In the entries below, the lines from the one with "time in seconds" through the one with "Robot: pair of" are to be copied exactly; both ends count.

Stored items
○ ○ ○ ○ ○

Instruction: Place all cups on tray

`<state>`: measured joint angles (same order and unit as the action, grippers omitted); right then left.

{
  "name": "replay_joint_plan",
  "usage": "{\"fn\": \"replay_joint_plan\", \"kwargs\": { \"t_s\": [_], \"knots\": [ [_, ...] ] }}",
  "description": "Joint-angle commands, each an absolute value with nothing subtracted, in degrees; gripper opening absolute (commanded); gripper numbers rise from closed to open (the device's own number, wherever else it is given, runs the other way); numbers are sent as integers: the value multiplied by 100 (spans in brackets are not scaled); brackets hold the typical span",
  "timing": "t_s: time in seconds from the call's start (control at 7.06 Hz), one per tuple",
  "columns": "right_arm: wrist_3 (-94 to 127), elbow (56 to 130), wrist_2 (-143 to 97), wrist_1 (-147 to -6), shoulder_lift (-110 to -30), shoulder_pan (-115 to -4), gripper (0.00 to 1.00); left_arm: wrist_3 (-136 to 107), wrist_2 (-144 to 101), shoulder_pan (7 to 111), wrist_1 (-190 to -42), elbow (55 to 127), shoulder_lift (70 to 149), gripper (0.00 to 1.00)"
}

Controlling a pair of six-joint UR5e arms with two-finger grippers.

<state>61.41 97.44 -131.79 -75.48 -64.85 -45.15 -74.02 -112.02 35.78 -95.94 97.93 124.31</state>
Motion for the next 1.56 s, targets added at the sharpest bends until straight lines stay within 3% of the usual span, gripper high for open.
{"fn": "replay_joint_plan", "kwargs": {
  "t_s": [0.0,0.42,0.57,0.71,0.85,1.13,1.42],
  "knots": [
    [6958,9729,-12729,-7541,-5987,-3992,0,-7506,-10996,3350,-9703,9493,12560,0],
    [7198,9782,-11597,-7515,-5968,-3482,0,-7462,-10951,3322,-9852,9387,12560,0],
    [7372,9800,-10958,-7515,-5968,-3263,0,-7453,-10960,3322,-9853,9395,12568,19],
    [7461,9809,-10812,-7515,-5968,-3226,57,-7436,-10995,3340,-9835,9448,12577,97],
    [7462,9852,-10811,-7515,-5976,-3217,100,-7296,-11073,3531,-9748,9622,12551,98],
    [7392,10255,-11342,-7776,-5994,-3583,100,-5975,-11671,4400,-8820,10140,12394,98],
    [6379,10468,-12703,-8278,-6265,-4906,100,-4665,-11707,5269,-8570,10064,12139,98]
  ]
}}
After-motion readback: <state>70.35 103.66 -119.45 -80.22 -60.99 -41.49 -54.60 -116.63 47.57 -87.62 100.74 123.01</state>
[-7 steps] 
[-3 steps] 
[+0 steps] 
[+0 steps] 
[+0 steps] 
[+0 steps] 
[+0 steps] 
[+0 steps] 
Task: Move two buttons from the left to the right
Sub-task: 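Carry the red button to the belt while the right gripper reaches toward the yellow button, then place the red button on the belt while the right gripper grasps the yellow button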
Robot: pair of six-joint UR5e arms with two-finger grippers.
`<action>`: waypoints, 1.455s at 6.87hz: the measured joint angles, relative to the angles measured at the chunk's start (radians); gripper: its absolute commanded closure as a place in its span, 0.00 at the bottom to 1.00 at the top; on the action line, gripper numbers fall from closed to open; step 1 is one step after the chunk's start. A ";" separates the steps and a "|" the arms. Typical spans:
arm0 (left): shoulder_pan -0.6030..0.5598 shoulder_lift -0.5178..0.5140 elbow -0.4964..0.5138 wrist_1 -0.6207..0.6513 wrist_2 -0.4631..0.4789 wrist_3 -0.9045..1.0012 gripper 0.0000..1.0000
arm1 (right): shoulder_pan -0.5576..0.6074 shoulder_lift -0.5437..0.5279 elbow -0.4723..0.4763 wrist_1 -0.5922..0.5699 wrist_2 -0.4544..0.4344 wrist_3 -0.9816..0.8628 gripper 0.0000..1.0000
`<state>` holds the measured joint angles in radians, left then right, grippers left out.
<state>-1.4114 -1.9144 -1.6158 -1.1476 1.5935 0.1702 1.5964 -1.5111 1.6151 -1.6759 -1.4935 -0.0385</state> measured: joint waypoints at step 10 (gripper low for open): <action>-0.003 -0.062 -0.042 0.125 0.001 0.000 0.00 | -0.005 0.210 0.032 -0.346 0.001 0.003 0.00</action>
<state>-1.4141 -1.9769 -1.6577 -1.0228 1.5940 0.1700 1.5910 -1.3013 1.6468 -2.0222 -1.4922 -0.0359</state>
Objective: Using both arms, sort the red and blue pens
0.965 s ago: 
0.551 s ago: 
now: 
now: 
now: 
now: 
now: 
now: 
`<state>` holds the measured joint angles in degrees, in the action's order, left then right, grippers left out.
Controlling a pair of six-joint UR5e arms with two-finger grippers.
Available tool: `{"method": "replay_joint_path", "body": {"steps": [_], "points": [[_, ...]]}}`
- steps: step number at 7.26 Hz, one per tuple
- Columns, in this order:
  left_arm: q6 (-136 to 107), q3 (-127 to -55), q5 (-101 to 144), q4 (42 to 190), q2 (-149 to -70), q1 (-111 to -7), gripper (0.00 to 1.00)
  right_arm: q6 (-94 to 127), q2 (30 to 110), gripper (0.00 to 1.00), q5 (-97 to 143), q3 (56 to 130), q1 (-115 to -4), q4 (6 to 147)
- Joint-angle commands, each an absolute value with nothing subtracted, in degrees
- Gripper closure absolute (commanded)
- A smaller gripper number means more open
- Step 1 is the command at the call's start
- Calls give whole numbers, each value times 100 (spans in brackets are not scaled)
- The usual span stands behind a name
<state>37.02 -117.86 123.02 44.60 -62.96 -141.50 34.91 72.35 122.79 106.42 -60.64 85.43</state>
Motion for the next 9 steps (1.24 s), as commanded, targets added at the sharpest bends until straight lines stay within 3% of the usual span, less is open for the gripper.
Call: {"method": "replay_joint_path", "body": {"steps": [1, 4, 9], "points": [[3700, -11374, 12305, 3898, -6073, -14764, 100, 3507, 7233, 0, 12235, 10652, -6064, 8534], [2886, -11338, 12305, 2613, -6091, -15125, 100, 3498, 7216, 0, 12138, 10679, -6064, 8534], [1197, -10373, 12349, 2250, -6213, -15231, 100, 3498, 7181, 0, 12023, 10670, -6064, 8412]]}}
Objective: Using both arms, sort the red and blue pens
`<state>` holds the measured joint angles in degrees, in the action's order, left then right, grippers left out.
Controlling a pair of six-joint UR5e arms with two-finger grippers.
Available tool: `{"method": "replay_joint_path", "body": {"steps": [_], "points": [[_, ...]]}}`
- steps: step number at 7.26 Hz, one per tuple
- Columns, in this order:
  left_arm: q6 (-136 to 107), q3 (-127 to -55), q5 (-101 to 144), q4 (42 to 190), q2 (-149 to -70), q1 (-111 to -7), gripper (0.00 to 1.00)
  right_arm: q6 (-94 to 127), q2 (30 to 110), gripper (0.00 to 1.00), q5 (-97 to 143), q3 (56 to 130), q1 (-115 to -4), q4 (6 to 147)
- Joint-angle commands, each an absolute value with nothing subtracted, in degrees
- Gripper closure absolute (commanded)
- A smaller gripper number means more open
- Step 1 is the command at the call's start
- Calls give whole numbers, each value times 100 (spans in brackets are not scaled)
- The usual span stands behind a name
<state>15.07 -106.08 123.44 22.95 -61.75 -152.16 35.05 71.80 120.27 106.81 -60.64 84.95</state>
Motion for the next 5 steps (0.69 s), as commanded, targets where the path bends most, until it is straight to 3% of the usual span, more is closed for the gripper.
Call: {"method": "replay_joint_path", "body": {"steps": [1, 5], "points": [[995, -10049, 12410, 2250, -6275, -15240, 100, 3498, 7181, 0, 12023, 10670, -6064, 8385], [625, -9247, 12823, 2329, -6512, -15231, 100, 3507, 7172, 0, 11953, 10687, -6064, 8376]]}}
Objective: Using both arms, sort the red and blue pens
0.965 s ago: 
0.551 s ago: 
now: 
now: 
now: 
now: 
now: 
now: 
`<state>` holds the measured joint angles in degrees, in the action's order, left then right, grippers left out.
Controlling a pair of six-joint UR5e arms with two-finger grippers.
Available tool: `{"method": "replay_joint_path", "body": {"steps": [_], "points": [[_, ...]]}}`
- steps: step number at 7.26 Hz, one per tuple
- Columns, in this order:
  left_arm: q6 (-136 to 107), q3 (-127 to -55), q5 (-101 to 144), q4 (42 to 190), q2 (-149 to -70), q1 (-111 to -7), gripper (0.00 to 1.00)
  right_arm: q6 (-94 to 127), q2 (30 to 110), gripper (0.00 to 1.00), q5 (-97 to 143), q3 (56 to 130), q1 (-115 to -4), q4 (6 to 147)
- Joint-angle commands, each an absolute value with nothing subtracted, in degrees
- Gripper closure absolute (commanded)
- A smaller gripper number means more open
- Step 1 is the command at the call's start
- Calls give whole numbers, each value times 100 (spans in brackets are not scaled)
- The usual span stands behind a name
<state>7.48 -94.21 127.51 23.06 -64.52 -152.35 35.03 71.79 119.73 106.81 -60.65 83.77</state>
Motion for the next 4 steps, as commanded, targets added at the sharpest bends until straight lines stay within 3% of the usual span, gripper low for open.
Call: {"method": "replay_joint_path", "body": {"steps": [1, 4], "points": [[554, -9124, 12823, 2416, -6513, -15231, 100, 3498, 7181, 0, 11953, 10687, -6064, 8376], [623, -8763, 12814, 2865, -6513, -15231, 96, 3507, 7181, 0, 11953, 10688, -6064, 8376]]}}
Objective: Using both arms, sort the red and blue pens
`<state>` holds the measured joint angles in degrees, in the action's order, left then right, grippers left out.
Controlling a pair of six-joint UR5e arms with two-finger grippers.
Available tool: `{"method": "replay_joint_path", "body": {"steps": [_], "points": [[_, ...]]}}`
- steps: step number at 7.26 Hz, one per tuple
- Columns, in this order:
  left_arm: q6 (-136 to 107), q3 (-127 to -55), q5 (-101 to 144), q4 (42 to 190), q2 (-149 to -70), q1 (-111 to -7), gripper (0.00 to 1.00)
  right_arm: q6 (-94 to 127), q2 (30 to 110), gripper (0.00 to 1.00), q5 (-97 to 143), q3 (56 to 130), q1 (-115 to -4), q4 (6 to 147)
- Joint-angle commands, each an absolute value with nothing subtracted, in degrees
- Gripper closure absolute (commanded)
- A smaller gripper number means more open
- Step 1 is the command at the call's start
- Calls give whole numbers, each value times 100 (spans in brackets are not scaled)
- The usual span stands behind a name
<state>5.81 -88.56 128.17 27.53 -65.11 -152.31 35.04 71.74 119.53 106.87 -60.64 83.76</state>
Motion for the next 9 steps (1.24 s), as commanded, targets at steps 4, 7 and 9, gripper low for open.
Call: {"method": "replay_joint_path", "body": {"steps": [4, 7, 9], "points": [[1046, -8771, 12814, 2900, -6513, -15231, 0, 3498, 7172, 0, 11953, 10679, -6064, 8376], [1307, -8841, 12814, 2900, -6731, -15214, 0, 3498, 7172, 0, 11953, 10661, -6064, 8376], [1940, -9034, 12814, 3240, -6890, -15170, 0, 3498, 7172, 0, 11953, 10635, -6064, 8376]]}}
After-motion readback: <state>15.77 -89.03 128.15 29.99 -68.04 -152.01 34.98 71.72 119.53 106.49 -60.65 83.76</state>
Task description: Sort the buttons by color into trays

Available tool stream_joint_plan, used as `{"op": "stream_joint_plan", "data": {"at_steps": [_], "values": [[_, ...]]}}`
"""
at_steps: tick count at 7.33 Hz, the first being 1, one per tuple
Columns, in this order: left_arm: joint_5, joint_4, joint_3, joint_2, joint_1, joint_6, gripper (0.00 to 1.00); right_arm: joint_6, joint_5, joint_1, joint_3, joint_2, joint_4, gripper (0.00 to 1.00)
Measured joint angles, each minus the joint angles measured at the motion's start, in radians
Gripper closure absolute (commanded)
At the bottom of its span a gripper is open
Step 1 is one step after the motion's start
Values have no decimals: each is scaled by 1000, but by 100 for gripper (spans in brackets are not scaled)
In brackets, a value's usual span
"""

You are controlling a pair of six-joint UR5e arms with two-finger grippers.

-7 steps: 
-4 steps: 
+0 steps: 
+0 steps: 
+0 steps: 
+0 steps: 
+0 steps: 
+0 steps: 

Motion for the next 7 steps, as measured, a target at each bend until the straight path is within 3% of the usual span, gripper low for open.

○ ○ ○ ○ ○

Result for this task:
  "timing": "t_s: time in seconds from the call's start (control at 7.06 Hz), one per tuple",
  "columns": "right_arm: wrist_3 (-94 to 127), elbow (56 to 130), wrist_2 (-143 to 97), wrist_1 (-147 to -6), shoulder_lift (-110 to -30), shoulder_pan (-115 to -4), gripper (0.00 to 1.00); left_arm: wrist_3 (-136 to 107), wrist_2 (-144 to 101), shoulder_pan (7 to 111), wrist_1 (-190 to -42), elbow (55 to 127), shoulder_lift (70 to 149), gripper (0.00 to 1.00)"
}

Controlling a pair of six-joint UR5e arms with two-finger grippers.

<state>61.41 97.44 -131.79 -75.48 -64.85 -45.15 -74.02 -112.02 35.78 -95.94 97.93 124.31</state>
Motion for the next 1.56 s, targets added at the sharpest bends until straight lines stay within 3% of the usual span, gripper high for open.
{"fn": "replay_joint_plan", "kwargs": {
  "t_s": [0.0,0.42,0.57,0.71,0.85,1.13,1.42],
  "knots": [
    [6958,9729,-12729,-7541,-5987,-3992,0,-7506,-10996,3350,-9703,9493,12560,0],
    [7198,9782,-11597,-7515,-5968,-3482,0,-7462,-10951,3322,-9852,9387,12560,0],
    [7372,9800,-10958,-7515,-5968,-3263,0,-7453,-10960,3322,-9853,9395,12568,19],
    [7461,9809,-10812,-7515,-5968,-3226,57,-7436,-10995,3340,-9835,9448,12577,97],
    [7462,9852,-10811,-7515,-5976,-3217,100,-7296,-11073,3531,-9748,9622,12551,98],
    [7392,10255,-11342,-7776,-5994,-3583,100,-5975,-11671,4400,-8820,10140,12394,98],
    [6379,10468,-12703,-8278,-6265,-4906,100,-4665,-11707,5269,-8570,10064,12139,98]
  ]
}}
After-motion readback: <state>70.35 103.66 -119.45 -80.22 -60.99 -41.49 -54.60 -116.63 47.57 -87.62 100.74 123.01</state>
[-7 steps] 
[-3 steps] 
[+0 steps] 
[+0 steps] 
[+0 steps] 
[+0 steps] 
[+0 steps] 
[+0 steps] 
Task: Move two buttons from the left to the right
Sub-task: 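Carry the red button to the belt while the right gripper reaches toward the yellow button, then place the red button on the belt while the right gripper grasps the yellow button
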Robot: pair of six-joint UR5e arms with two-finger grippers.

This completes the answer.